● Task to complete: Wherever the word "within" shows up in the data, report the line it sits in.

[Records excerpted from a collection]
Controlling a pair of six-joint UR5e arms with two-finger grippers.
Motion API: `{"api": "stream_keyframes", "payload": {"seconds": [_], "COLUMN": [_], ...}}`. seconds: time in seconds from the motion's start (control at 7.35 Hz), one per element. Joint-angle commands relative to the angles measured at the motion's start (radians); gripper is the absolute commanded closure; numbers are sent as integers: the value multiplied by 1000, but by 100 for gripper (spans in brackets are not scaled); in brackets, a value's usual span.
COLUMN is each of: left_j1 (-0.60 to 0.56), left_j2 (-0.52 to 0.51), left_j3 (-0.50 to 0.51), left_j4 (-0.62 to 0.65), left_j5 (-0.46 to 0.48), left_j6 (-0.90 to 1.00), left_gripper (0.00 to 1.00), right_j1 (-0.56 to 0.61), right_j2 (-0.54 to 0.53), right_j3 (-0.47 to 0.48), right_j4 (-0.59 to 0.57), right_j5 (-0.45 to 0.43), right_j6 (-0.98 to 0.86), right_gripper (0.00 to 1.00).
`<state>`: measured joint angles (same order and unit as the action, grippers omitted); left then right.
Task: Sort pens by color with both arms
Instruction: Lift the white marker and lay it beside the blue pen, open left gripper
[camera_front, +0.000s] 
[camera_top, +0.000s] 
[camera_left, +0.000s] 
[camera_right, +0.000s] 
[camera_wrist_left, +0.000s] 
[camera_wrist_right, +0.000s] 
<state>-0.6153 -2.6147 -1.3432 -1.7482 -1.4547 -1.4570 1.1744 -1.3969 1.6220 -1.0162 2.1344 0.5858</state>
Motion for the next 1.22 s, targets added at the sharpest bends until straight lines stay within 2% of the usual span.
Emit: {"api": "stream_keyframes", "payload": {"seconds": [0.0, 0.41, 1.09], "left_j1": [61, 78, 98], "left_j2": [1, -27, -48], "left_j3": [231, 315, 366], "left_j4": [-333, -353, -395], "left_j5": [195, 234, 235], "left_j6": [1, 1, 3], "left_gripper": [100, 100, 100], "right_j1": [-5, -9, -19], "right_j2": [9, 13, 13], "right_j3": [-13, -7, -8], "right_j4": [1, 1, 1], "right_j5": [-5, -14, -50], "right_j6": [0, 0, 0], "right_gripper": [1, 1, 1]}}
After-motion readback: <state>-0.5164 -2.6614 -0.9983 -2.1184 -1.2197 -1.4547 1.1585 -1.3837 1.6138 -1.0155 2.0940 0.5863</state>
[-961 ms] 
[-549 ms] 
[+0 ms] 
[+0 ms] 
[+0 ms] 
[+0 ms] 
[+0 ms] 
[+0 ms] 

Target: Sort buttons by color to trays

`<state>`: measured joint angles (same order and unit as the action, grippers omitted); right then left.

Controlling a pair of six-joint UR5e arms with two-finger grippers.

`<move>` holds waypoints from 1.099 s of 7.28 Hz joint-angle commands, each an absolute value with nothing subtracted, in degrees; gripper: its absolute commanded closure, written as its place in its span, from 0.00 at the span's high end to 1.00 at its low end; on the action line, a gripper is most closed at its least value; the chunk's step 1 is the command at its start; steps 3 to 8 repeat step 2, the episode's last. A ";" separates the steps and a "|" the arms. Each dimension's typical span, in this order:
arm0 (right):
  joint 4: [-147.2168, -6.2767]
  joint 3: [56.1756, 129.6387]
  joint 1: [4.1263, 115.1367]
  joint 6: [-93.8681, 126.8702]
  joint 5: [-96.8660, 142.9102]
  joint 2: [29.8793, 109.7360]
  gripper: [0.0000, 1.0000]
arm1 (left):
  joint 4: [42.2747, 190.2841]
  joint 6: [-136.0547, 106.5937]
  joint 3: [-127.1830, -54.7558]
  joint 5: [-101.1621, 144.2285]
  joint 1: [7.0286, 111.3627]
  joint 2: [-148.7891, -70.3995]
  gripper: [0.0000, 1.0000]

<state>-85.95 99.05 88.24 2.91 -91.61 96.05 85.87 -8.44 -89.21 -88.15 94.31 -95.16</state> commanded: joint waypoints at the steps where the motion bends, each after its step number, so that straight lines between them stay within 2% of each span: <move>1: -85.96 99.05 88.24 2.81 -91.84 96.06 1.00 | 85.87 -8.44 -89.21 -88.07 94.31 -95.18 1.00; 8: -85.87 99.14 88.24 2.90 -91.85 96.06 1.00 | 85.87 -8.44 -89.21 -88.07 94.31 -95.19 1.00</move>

● Your response:
Motion for the next 1.22 s, targets added at the sharpest bends until straight lines stay within 2% of the usual span.
<state>-85.95 99.05 88.24 2.91 -91.61 96.05 85.87 -8.44 -89.21 -88.15 94.31 -95.16</state> commanded: joint waypoints at the steps where the motion bends, each after its step number, so that straight lines between them stay within 2% of each span: <move>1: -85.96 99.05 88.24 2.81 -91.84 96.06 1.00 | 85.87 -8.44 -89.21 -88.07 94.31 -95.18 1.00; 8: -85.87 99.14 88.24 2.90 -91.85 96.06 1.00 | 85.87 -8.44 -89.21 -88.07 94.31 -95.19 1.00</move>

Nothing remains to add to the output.